The model is the same as the one you provided, so there is no surprise there. Let us also compute an initial value for the parameters of the model (you can check that …

View full answer

rlouf · 2022-09-28T14:10:21Z

rlouf
Sep 28, 2022
Maintainer

Could you share a (possibly simplified) version of your model?

0 replies

Davidmolin4 · 2022-09-28T15:01:11Z

Davidmolin4
Sep 28, 2022
Author

It is a bayesian MLP:

class NN(nn.Module):
  """A simple FCNN model."""

  @nn.compact
  def __call__(self, x):
    x = nn.Dense(features=50)(x)
    x = nn.relu(x)
    x = nn.Dense(features=50)(x)
    x = nn.relu(x)
    x = nn.Dense(features=50)(x)
    x = nn.relu(x)
    x = nn.Dense(features=10)(x)
    return x

def model(x, y=None, prior=None):
    N, in_feat = x.shape
    net = NN()
    bayesian_net = random_flax_module("net", net,
                                      prior = prior,
                                      input_shape=(N,in_feat))

    with numpyro.plate('data', size=N):
         f = numpyro.deterministic('f', value=bayesian_net(x)[:, 0])
         numpyro.sample('y', fn=dists.CategoricalLogits(f), obs=y)
    return f

2 replies

rlouf Sep 28, 2022
Maintainer

Thanks! Could you make the example self-contained by adding the imports needed to run it?

Davidmolin4 Sep 28, 2022
Author

Oh, sorry

from flax import linen as nn
import numpyro
import numpyro.distributions as dists
from numpyro.contrib.module import random_flax_module

class NN(nn.Module):
  """A simple FCNN model."""

  @nn.compact
  def __call__(self, x):
    x = nn.Dense(features=50)(x)
    x = nn.relu(x)
    x = nn.Dense(features=50)(x)
    x = nn.relu(x)
    x = nn.Dense(features=50)(x)
    x = nn.relu(x)
    x = nn.Dense(features=10)(x)
    return x

def model(x, y=None):
    N, in_feat = x.shape
    net = NN()
    bayesian_net = random_flax_module("net", net,
                                      prior = dists.Normal(0,1),
                                      input_shape=(N,in_feat))
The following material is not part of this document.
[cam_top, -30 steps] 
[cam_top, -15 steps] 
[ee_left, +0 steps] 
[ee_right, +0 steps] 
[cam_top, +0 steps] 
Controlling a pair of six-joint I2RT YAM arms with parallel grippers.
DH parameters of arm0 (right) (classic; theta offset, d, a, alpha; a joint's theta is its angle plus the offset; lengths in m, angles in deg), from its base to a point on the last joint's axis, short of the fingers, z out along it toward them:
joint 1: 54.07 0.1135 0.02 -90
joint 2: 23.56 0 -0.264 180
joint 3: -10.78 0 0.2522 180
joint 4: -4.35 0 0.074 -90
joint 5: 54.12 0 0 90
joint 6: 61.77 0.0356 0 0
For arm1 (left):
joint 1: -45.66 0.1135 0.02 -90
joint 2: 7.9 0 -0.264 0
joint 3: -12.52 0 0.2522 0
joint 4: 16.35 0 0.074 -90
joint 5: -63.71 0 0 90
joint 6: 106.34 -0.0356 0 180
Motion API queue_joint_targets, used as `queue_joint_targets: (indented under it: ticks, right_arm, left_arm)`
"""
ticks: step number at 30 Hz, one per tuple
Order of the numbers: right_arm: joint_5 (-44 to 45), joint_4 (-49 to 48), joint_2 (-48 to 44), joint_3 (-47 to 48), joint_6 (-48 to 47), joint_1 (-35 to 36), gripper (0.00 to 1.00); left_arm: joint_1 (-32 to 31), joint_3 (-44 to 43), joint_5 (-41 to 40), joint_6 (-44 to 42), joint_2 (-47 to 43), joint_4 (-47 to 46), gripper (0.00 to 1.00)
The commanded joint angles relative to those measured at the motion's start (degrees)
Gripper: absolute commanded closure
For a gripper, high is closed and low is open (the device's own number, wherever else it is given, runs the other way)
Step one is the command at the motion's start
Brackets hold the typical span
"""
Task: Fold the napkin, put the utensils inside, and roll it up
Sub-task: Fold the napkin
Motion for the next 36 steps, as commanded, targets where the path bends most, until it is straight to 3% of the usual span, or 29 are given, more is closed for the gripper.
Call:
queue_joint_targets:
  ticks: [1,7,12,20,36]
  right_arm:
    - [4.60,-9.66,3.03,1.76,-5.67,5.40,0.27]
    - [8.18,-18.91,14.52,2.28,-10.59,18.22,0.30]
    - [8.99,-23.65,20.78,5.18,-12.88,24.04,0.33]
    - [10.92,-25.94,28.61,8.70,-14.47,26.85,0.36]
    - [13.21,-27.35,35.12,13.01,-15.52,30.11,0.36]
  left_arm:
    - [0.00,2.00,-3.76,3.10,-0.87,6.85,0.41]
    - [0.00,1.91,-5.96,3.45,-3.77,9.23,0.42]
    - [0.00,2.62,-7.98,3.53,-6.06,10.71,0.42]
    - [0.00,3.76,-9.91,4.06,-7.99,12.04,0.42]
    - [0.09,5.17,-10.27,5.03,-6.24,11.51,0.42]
    with numpyro.plate('data', size=N):
         f = numpyro.deterministic('f', value=bayesian_net(x)[:, 0])
         numpyro.sample('y', fn=dists.CategoricalLogits(f), obs=y)
    return f

rlouf · 2022-09-28T19:42:58Z

rlouf
Sep 28, 2022
Maintainer

You actually don’t need Numpyro at all here. The Neural Network can be implemented with Flax alone, and we will use Distrax for the distributions (jax.scipy.stats doesn’t have an implementation for the categorical distribution).

First let’s generate 100 data points to test the model:

import jax
import jax.numpy as jnp

data_size = 100

rng_key = jax.random.PRNGKey(0)
X_key, y_key, rng_key = jax.random.split(rng_key, 3)

X = jax.random.uniform(X_key, shape=(data_size, 50))
y = jax.random.choice(y_key, 10, shape=(data_size,))

The model is the same as the one you provided, so there is no surprise there. Let us also compute an initial value for the parameters of the model (you can check that it’s a nested dictionary of array):

from flax import linen as nn

class NN(nn.Module):
  """A simple FCNN model."""

  @nn.compact
  def __call__(self, x):
    x = nn.Dense(features=50)(x)
    x = nn.relu(x)
    x = nn.Dense(features=50)(x)
    x = nn.relu(x)
    x = nn.Dense(features=50)(x)
    x = nn.relu(x)
    x = nn.Dense(features=10)(x)
    return x

model = NN()

init_key, rng_key = jax.random.split(rng_key)
init_params = jax.jit(model.init)(rng_key, jnp.ones(50))

To use SgLD in Blackjax we need to define the log-prior as the log-likelihood separately, and provide the size of the dataset. At every step, the gradient estimator takes the current values of the parameters and a minibatch of data and returns the estimate jax.grad(logprior(params) + jnp.mean(loglikelihood(params, minibatch)) * data_size.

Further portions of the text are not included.